In a city that has an estimated 6,000 homeless people, Stinson's resolve has won the support of other Long Beach social activists, including Martha Long, director of the MHA Village, a program of the nonprofit National Mental Health Assn. of Greater Los Angeles.
"I was so tickled by what Jerry is doing I wrote him a letter," she said. "I think he's a man of courage because he's pushing back."
City Councilwoman Bonnie Lowenthal, whose district includes the church, would not go that far in an interview Friday. "Until this city has enough services and housing for people who cannot take care of themselves," she said, "I believe the prosecutor should work on mediating the problem rather than threatening a fine."
For some, the issue is more complicated, fusing sympathy for those in distress with discomfort at the gathering around the church.
Mario Nasab, owner of a restaurant across the street, expressed mixed feelings as he surveyed the Italian Renaissance-style church that has dominated the corner of Cedar Avenue and 3rd Street for nearly a century.
"If anyone is suffering over this, it's me," Nasab said. "It's not a good scene to have people carting cardboard and blankets past the windows where my customers are sipping fine wine.
"But the church has a moral obligation to help the needy," he said. "This situation of homeless people sleeping outside the church is the city's problem, and the city has to find another solution to deal with it."
The dispute began in late 2005 when local residents complained about the 20 to 30 homeless people who cocooned under cardboard, plastic and canvass tarps each night along the church walls and behind waist-high metal rails along the public sidewalk.
One evening, Stinson recalled, "I noticed three Long Beach police cars with their lights flashing and their headlights aimed at the people sleeping near the church."

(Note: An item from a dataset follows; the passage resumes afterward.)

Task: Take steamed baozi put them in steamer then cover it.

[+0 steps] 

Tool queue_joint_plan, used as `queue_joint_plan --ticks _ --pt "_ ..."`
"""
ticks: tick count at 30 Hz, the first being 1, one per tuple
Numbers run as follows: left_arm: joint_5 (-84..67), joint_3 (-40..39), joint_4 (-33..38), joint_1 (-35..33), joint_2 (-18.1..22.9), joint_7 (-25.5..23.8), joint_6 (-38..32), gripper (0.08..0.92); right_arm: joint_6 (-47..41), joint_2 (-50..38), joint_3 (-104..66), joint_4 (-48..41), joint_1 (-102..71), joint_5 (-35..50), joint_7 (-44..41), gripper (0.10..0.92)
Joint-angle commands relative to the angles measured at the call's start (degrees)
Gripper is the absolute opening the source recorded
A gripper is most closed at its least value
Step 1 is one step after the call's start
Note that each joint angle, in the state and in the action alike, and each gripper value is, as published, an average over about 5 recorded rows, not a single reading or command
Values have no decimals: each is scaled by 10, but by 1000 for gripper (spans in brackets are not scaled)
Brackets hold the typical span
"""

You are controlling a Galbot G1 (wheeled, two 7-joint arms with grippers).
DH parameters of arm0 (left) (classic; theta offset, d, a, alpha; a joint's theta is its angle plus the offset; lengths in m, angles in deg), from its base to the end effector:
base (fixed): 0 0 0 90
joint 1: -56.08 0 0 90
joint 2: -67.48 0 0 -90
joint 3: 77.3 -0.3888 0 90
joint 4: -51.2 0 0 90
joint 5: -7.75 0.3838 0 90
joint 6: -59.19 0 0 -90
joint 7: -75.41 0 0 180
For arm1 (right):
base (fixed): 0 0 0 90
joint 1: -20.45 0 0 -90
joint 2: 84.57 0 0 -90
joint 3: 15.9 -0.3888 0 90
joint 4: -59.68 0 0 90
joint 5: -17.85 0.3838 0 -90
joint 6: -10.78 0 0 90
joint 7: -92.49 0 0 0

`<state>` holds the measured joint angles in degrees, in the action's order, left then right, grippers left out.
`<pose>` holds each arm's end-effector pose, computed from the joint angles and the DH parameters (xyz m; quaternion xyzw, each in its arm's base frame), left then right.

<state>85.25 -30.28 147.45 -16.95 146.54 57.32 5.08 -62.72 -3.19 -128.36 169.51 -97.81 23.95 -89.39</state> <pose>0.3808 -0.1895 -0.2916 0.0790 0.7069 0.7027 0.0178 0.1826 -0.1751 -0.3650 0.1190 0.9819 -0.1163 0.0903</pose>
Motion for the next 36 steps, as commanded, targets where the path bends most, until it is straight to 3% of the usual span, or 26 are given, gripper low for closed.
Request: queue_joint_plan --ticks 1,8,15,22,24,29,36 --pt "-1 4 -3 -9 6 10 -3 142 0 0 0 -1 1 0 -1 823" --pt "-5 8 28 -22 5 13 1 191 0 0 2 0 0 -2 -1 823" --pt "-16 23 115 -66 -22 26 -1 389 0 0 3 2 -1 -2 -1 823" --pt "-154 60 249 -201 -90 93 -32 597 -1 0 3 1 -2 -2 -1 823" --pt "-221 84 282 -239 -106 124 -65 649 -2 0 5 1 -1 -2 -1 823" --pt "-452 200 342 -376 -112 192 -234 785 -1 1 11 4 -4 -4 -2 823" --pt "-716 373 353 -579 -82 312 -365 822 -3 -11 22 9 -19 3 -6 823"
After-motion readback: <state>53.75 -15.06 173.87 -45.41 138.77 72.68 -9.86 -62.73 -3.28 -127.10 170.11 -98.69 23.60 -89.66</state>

"I asked one of the officers, 'What's going on?' " he said. "The officer said, 'The church pastor asked us to clear the homeless out of here.' "
"That's funny," Stinson said. "I am the pastor, this is my property, and these people have my permission to sleep here."
Stinson later received two letters from the city prosecutor's office — one in November 2005, another in December 2006 — warning the church that it was in violation of municipal and penal codes.
The most recent letter also pointed out that "No Smoking of Any Kind" signs Stinson had posted on the walls suggested he "may have knowledge of illegal narcotics being smoked in front of the church." Stinson called that assertion "ridiculous."
In an interview Friday, Castillo, the deputy prosecutor, said: "I don't view this as a homeless issue; I view it as an issue about keeping our businesses and residents happy and living in a safe and clean environment."
"We've had complaints of urination, defecation and littering at that location," she said.
As for warnings that the church is facing fines of up to "$1,000 each day the nuisance exists," she said, "Those letters are not meant to be nice, fuzzy and warm. They're meant to say, 'Hey. Heads up.'
"We will have a meeting with Pastor Stinson very soon in hopes of reaching a solution everyone can live with."
Of particular concern to law enforcement officials are homeless people who continue to camp on the church steps, even after being advised that shelters are available in the area.
But Manuel Cortello, 36, a homeless man who said he has been sleeping outside the church for three years, dismisses such offers with a wave of his hand.
"This church is actually a castle that was built just for me — I'm its king," he said.
"I'm just waiting for the right person to bring me the keys I need to open the door and go inside."
"Right now, I'm sleeping in blankets and a sleeping bag on the steps," he said. "It's kind of cold. But I'll be all right once I've got the keys."
He's just waiting for the right person to open the door? Try the so-called Christian pastor!